Heterogeneous computing refers to systems that use more than one kind of processor or cores. These systems gain performance or energy efficiency not just by adding the same type of processors, but by adding dissimilar coprocessors, usually incorporating specialized processing capabilities to handle particular tasks. Using GPUs alone to process a complex computational problem is one part of improving performance drastically. However, to get close to the theoretical peak performance of the system, the CPU has to be utilized in a useful way, too, instead of it having only act as a supervisor for the GPU. Combining the different paradigms and programming models of CPUs and GPUs to work together at the same problem must be the ultimate goal.
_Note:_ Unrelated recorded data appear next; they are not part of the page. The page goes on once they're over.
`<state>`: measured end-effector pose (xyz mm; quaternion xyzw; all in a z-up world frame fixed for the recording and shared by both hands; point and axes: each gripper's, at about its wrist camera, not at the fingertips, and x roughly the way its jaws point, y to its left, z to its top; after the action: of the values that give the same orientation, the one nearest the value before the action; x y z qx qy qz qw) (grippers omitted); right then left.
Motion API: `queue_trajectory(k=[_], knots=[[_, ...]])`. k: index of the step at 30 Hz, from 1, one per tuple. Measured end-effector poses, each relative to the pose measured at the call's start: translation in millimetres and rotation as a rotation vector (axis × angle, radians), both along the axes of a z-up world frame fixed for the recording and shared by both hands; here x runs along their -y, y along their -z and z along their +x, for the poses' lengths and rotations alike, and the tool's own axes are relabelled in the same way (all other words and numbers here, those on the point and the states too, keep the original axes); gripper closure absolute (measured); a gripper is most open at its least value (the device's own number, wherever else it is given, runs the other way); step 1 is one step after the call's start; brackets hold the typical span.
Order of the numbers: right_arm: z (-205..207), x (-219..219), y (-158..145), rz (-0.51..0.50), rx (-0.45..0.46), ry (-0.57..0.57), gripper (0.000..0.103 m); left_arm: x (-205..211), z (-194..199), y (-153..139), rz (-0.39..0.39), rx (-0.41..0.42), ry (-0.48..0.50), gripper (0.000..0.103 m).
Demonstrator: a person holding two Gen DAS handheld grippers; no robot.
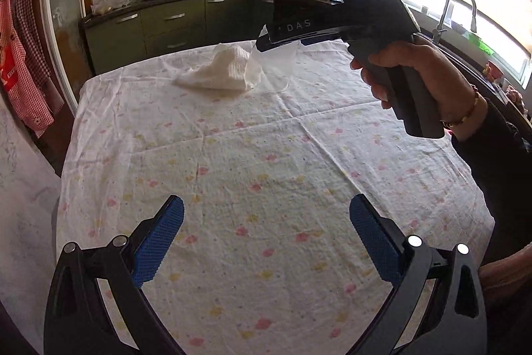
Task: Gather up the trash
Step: 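Grasp the clear plastic cup by its rim with the right gripper, then carry the clear cup over the yellow bin and open the right gripper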
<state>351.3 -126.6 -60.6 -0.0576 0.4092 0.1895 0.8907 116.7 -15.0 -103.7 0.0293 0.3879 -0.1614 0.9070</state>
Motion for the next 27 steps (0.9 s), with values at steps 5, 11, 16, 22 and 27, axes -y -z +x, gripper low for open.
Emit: queue_trajectory(k=[5, 11, 16, 22, 27], knots=[[6, -1, 5, 0.016, -0.027, 0.006, 0.051, 1, 2, 3, -0.008, -0.012, 0.007, 0.005], [-20, 8, -12, 0.040, 0.008, -0.007, 0.051, 4, 1, 4, -0.003, -0.014, 0.018, 0.005], [-59, 30, -38, 0.072, 0.058, -0.013, 0.052, 10, -2, 2, 0.003, -0.006, 0.029, 0.005], [-117, 92, -61, 0.115, 0.097, 0.063, 0.051, 22, -8, 0, 0.012, 0.000, 0.054, 0.005], [-156, 179, -67, 0.110, 0.100, 0.239, 0.051, 36, -8, 0, 0.023, -0.004, 0.074, 0.005]])
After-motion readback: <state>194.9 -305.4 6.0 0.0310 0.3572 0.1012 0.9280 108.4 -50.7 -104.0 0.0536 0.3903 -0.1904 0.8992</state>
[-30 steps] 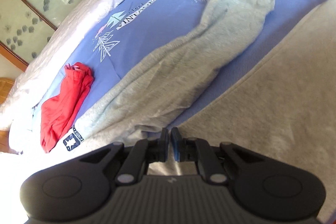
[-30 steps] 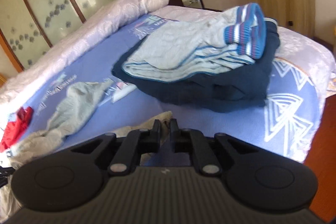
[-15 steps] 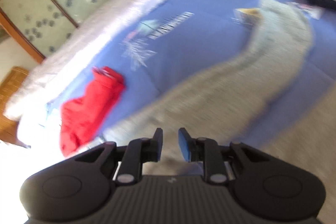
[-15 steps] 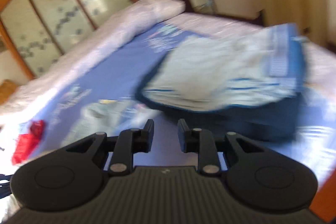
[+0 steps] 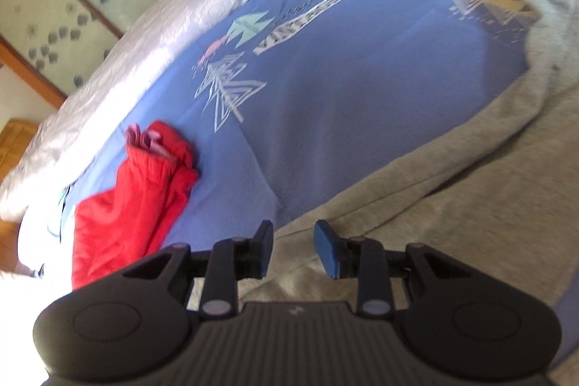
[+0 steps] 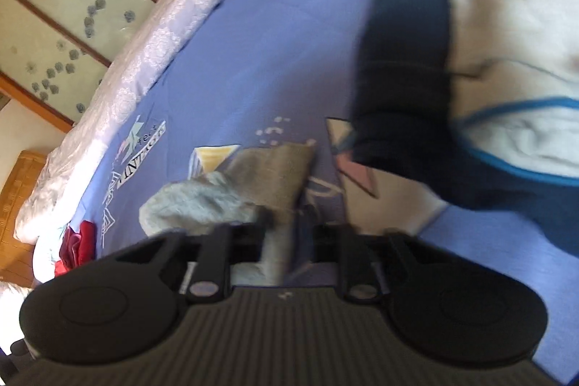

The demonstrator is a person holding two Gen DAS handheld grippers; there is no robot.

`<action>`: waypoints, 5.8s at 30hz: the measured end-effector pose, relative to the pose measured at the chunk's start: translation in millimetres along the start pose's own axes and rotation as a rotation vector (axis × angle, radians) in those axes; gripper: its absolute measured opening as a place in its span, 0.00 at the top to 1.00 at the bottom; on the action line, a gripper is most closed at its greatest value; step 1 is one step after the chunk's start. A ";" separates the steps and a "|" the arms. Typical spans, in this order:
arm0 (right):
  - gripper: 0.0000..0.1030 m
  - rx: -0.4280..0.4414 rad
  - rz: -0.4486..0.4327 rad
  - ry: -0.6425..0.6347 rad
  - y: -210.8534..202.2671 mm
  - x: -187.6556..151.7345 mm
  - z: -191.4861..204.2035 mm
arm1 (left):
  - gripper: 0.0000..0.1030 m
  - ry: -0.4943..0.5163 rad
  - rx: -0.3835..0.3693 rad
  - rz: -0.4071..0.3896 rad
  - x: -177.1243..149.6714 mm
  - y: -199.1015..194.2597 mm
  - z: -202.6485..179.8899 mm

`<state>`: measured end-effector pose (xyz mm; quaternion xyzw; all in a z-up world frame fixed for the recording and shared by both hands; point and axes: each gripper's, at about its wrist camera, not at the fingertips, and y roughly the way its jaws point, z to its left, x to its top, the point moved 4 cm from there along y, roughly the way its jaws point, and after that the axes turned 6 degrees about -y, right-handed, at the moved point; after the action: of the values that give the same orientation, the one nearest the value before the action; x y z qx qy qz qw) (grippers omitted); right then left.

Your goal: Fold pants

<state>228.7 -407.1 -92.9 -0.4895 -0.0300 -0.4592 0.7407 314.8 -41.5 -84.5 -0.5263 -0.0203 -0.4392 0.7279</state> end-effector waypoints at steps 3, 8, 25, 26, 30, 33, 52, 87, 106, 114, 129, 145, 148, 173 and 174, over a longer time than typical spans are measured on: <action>0.92 -0.122 -0.218 -0.058 -41.2 3.4 6.5 | 0.73 -0.033 0.020 0.016 -1.1 16.3 4.3; 0.74 -0.260 -0.194 -0.122 -75.6 -19.9 -6.3 | 0.69 -0.092 0.043 0.020 1.8 27.3 11.5; 0.65 -0.030 -0.057 -0.296 -82.5 -60.0 59.0 | 0.61 -0.562 -0.180 -0.002 -89.4 -72.2 95.6; 0.65 0.009 -0.018 -0.298 -76.5 -69.7 67.9 | 0.61 -0.589 -0.194 0.002 -99.0 -77.9 98.8; 0.65 0.123 0.117 -0.314 -56.0 -110.7 104.6 | 0.57 -0.423 -0.098 -0.053 -116.7 -95.7 77.7; 0.64 0.154 0.164 -0.341 -48.2 -129.7 127.1 | 0.57 -0.208 -0.066 -0.059 -114.3 -93.1 46.8; 0.63 -0.108 -0.063 -0.370 -53.0 -13.6 86.7 | 0.64 -0.107 -0.148 -0.020 -148.3 -114.2 69.6; 0.83 -0.236 0.479 -0.983 51.1 35.9 54.2 | 0.90 -0.069 0.124 0.104 -124.5 38.6 188.1; 0.89 -0.242 -0.081 -0.983 -140.9 -9.5 46.1 | 0.91 -0.341 0.144 -0.174 -208.5 -176.4 167.5; 0.89 -0.225 -0.051 -0.790 -192.9 -91.5 -22.5 | 0.91 -0.329 0.088 -0.027 -291.3 -200.1 101.6; 0.78 -0.364 -0.203 -1.243 -224.4 -149.5 -7.5 | 0.89 -0.460 0.054 -0.048 -314.9 -240.1 143.8; 0.61 -0.086 -0.108 -0.269 -253.4 -89.4 -101.1 | 0.82 -0.381 -0.252 -0.164 -229.5 -270.9 63.4; 0.61 -0.065 -0.106 -0.268 -237.8 -79.8 -91.5 | 0.81 -0.320 -0.354 -0.166 -196.6 -255.0 8.4; 0.86 -0.008 -0.192 -0.075 -248.3 -95.9 -131.9 | 0.67 -0.264 -0.385 0.017 -175.6 -194.3 -94.2; 0.86 -0.009 -0.185 -0.078 -252.2 -97.2 -133.0 | 0.67 -0.266 -0.385 0.019 -175.0 -194.1 -94.0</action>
<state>-60.1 -468.9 -34.0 -0.5054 -0.1019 -0.5063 0.6913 38.6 -18.7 -67.2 -0.7089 -0.0267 -0.3547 0.6090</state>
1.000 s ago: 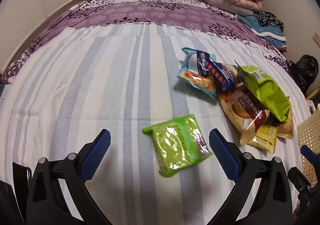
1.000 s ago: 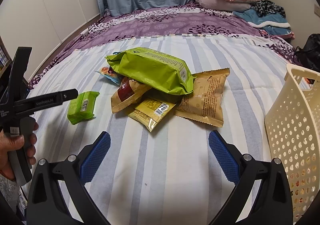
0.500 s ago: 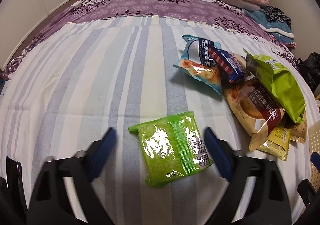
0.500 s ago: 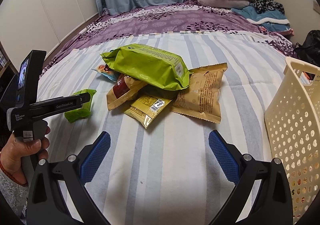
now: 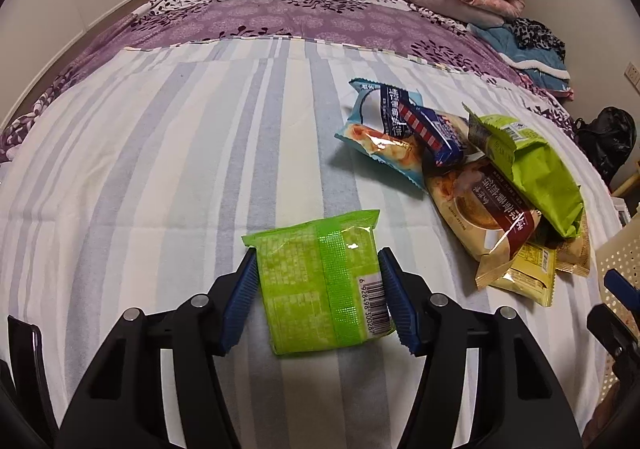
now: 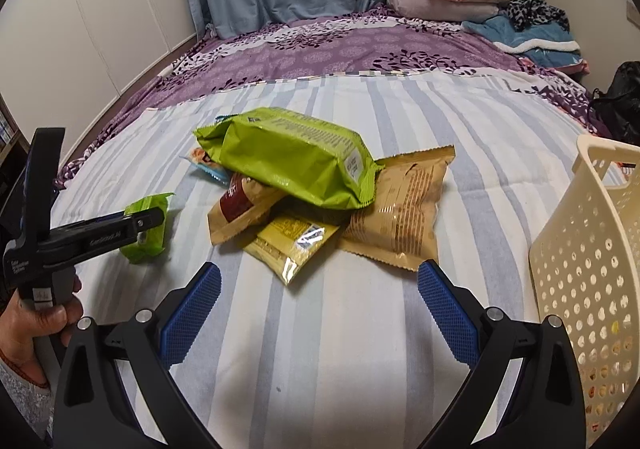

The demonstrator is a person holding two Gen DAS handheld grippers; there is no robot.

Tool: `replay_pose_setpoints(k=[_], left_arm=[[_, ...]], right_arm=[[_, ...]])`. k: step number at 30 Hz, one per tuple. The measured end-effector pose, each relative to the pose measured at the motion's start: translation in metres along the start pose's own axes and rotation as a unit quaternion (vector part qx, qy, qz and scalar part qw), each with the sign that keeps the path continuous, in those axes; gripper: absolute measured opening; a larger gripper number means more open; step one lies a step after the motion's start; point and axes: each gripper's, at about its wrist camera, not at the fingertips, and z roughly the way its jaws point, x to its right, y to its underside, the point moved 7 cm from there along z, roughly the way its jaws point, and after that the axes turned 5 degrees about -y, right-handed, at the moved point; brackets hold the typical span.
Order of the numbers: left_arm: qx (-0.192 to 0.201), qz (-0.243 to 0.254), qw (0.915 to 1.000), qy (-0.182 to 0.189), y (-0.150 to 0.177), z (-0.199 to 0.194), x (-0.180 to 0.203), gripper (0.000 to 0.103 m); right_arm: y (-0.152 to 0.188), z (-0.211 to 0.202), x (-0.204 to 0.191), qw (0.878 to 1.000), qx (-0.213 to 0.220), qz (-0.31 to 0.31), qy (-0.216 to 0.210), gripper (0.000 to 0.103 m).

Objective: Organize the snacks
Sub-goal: 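Grasp the large green snack bag with the right gripper while the left holds the wafer pack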

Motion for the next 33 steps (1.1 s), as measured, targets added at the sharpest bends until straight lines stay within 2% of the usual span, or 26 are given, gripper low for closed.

When ever we deploy a process on Heterogenous or parallel manner we need to keep a thread or ideally main program to be master to control other slave device and thread. Master will be looking into ,
- Process execution status
- Availability of data
- Presence of redundant wait time
Consider the diagram given below this is one of the simple heterogeneous computation method.
note : please refer the research papers for explanation of algorithms
The Above algorithms are implemented on various embedded hardware boards and the result obtained is as below
1. Single Scale Retinex
-without optimzation on UDOOx86 Ultra
Frames | Duration | FPS |
---|---|---|
500 | 126.10s | 4 |
900 | 227.32s | 4 |
-with optimzation on UDOOx86 Ultra
Frames | Duration | FPS |
---|---|---|
500 | 14.56s | 34 |
900 | 26.46s | 34 |
-without optimzation on Jetson Tk1
Frames | Duration | FPS |
---|---|---|
500 | 156.10s | 3 |
900 | 283.32s | 3 |
-with optimzation on Jetson Tk1
Frames | Duration | FPS |
---|---|---|
500 | 17.73s | 28 |
900 | 32.02s | 28 |
2. Multi Scale Retinex
-without optimzation on UDOOx86 Ultra
Frames | Duration | FPS |
---|---|---|
500 | 243.10s | 2 |
900 | 464.32s | 2 |
-with optimzation on UDOOx86 Ultra
Frames | Duration | FPS |
---|---|---|
500 | 18.02s | 28 |
900 | 31.96s | 28 |
-without optimzation on Jetson Tk1
Frames | Duration | FPS |
---|---|---|
500 | 256.10s | 2 |
900 | 483.32s | 2 |
-with optimzation on Jetson Tk1
Frames | Duration | FPS |
---|---|---|
500 | 20.23s | 25 |
900 | 35.98s | 25 |
Majumdar, Jharna & C, Adarsh & Singh, Harshpreet & C, Rahul. (2019). Real-time performance analysis of retinex algorithm on embedded boards for robotics application. ICAICR '19: Proceedings of the Third International Conference on Advanced Informatics for Computing Research. 1-8. 10.1145/3339311.3339326.